There were cards on which to write what size and colour were the shoes Kid One had just grown out of so you were sure to get them out for Kid Two at just the right time - and on and on ... I mean, really!
Think what you like and judge as you will, this was an intelligent, gorgeous woman living her life around the housework, and it consumed and controlled her and she was desperately unhappy.
Extremes? Well, yes, and here I have unashamedly formed a strongly biased and perhaps somewhat defensive case against doing lots of housework.
I don't want to belittle the efforts of millions of (mostly) women for whom a clean and tidy home is the yardstick of the day's success.
I was there, too, when I worked from home, measuring what I had achieved for the day by a visual appraisal of the lack of clutter.
I used to iron, but I notice that since I've stopped neither my kids nor myself have any fewer friends to play with. In fact, a chat at a party last year over a particularly crinkled green shirt won me my own mad Scotsman.

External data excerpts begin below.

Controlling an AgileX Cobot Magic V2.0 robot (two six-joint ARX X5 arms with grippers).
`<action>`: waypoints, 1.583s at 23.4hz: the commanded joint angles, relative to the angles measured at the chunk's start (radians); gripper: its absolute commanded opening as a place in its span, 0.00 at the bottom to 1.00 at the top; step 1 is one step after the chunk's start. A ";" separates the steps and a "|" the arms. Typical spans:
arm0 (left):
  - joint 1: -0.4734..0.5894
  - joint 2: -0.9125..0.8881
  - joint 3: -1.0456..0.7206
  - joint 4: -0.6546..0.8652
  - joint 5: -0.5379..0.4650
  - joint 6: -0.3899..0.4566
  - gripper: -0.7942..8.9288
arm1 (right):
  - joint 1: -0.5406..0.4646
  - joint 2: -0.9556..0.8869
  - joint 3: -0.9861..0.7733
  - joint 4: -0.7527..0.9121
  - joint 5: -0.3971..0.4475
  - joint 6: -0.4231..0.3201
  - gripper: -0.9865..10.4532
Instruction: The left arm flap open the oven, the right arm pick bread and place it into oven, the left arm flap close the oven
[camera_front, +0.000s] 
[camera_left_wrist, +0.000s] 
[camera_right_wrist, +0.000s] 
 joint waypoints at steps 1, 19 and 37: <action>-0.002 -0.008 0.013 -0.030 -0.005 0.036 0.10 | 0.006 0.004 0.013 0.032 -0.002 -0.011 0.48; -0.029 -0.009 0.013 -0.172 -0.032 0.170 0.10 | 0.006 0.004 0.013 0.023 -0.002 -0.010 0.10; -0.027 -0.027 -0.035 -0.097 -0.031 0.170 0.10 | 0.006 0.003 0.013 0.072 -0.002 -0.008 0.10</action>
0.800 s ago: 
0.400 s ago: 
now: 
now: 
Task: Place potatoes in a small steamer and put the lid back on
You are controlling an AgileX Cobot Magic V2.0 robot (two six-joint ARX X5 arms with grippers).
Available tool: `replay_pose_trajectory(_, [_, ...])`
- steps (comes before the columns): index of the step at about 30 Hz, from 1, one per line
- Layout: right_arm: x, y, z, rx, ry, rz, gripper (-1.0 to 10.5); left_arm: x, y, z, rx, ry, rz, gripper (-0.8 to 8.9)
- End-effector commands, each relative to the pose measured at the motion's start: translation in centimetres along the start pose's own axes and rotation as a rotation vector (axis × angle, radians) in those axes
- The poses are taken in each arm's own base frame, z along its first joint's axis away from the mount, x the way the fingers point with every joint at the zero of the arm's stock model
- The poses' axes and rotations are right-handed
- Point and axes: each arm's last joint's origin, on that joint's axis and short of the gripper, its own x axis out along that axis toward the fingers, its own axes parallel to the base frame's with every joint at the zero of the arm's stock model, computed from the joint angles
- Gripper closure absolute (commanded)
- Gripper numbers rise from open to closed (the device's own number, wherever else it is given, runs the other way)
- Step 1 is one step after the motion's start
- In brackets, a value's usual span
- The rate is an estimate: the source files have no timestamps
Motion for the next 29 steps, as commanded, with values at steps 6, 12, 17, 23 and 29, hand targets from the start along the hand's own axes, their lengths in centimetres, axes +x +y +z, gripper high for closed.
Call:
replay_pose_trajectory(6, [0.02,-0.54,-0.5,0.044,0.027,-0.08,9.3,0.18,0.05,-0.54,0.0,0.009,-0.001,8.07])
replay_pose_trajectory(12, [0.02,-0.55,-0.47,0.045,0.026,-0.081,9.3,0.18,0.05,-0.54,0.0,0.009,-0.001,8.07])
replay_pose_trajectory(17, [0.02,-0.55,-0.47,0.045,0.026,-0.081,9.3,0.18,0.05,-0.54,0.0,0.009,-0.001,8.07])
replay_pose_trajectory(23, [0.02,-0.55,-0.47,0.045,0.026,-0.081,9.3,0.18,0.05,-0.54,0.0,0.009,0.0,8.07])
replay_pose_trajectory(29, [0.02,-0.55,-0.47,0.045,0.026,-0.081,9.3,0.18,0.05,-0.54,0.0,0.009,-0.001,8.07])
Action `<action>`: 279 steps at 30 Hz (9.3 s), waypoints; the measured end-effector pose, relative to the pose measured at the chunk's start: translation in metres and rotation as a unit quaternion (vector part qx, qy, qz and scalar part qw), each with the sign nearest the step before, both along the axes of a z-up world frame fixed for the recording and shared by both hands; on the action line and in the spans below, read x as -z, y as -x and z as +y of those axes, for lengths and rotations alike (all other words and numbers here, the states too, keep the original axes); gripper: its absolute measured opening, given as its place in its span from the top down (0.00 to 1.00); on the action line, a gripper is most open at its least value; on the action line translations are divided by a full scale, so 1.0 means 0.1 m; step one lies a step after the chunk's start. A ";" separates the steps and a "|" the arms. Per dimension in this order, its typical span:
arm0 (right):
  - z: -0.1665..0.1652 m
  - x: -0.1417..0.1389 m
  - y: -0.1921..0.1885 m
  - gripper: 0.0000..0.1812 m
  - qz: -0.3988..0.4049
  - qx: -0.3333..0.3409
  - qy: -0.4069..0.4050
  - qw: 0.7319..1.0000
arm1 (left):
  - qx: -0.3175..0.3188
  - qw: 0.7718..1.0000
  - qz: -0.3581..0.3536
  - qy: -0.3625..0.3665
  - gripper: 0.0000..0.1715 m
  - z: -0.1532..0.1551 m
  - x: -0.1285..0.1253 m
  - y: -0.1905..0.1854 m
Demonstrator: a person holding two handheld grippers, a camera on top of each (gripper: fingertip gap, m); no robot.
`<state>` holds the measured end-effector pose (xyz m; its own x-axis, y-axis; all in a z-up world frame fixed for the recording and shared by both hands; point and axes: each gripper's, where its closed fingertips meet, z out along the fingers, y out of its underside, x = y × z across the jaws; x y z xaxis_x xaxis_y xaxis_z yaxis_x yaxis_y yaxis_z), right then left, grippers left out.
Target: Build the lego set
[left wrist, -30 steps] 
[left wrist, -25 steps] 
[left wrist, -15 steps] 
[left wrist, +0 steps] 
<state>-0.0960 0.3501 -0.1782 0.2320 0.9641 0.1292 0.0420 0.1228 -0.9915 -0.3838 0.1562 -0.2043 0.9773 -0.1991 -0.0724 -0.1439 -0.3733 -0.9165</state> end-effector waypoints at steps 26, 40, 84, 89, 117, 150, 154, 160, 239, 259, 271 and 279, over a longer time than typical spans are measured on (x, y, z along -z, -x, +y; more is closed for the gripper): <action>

The toilets get cleaned lots around here, and I think that's a good thing. The kitchen floor gets cleaned a little less. Every night at least two loads of washing get dealt with.
But those fine little cobwebs hang from my bedroom ceiling until the moment I remember they are there and I have a vacuum hose in my hand - a coincidence that doesn't happen often.
I do hate clutter, I really do, and I don't know what the answer to that is. At present I just pick it up, and I can't see any alternatives. I have to practise that rule of never leaving a room empty-handed, but only because at my place it's three against one and if I don't help the stuff find its home we'll soon be lost under it all.
The important thing is to keep it in perspective: if you have to choose between the dishes and the storybook with the 6-year-old, well, that's an easy one.
In fact, if it gets down to choosing between cleaning and anything, the anything would have to be pretty darn dull not to get my vote.